Soudain, j’ai une révélation : ils sont à l’église bien sûr !

Je prends immédiatement la décision de m’y rendre. Je n’ai, je dois bien l’avouer, pas de plan de rechange.

Alain gesticule dans sa poussette. L’odeur, devenue franchement irrespirable, embaume à des kilomètres.

J’vais à de nombreuses reprises regarder maman quand elle changeait Alain.

Je l’avais observé qui enlevait l’épingle à nourrice, démaillotait Alain et le saisissait par les chevilles pour lui soulever les fesses et retirer le lange gorgé.

L’opération m’avait toujours paru dégoûtante. Surtout lorsqu’un peu de matière collait aux mains de maman.

Ensuite, il fallait laver le petit frère, l’essuyer, le talquer et l’emmailloter dans un nouveau carré de coton propre. Par-dessus, une culotte large faisait l’affaire et le tour était joué. Enfin, c’est une façon de parler. Je considérais plutôt l’opération comme un mauvais tour.

Mais là, dans la rue, devant les portes closes de tante Rosine et des Estinguy, que puis-je faire, sans matériel adéquat et sans expérience ?

— Tu aurais pu te retenir.

Je me plains à Alain qui cesse un instant de se trémousser et d’étaler sa commission sous lui, avant de hurler son désespoir à pleins poumons.

Il ne me reste qu’une solution, courir jusqu’à l’église, y trouver ma tante et lui refiler le paquet cadeau.

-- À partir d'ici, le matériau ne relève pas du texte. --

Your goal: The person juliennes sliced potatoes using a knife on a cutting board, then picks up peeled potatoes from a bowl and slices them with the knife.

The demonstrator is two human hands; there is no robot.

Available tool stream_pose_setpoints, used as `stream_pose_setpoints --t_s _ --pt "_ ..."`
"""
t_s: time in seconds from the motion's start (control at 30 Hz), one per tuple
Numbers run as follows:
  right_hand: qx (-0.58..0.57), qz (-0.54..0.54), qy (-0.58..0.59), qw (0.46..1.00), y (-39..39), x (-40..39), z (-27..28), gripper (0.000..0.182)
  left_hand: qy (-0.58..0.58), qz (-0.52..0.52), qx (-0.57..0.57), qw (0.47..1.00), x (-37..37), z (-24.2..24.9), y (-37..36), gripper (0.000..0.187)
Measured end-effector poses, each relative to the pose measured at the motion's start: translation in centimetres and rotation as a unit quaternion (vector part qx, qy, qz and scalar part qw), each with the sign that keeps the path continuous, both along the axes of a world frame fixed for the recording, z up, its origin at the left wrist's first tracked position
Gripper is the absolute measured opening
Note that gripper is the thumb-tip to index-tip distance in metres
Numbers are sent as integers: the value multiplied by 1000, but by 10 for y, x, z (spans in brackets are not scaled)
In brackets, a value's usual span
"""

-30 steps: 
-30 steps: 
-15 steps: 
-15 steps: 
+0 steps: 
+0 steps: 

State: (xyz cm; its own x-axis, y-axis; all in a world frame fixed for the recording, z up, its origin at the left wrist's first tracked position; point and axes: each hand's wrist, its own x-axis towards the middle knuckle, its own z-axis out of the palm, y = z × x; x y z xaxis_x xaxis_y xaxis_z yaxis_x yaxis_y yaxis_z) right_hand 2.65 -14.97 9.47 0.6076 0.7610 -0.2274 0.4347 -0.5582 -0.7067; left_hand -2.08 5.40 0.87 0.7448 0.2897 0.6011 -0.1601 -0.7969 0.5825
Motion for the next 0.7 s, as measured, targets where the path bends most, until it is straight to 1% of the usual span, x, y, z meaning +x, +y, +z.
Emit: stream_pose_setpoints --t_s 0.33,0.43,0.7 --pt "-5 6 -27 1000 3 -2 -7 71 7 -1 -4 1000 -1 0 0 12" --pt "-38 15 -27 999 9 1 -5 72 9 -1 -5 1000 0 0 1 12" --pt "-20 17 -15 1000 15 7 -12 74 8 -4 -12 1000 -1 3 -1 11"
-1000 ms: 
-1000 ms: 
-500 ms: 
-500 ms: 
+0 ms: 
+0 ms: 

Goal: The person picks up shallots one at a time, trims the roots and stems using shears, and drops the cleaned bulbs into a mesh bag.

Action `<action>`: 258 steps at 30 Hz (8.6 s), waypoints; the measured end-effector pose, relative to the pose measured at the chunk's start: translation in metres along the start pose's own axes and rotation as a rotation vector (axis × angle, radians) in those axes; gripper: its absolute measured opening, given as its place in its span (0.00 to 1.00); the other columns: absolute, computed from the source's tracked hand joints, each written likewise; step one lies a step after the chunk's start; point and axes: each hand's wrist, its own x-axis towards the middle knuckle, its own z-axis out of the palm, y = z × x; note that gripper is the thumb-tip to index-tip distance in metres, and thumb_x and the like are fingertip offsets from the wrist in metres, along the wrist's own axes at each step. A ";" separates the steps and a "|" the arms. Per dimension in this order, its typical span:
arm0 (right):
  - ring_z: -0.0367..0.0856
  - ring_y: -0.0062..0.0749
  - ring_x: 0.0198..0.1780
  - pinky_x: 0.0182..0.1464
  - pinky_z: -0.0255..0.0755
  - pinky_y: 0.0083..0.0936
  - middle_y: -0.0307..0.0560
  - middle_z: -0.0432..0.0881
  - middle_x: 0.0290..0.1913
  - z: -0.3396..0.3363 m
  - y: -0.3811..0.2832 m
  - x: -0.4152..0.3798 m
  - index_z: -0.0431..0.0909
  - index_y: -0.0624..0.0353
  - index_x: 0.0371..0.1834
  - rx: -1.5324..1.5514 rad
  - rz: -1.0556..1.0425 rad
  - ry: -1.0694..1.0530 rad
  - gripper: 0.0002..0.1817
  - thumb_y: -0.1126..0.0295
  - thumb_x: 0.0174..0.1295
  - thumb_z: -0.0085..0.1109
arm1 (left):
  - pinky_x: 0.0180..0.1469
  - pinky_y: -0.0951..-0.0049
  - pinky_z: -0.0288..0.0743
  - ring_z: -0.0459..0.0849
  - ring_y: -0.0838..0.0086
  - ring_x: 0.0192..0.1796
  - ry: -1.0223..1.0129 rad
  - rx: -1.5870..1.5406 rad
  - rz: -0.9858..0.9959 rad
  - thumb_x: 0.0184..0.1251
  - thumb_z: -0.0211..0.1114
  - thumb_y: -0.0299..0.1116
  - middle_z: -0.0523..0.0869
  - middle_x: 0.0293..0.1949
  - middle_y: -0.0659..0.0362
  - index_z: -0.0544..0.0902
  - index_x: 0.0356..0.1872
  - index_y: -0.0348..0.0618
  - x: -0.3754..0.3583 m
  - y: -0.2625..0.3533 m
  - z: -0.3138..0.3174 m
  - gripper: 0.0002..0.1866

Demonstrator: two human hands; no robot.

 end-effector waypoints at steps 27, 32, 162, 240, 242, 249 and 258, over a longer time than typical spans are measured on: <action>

Je prends mon courage et la poussette à deux mains. Je remonte la rue au pas de charge.

L’église se situe à environ cinq cents mètres de chez Rosine, au sommet d’une côte dite des Pénitents — la bien nommée.

*

Mes parents voulaient croire que les différentes communautés se côtoyaient en plus ou moins bonne harmonie avant le 1er juillet 1962.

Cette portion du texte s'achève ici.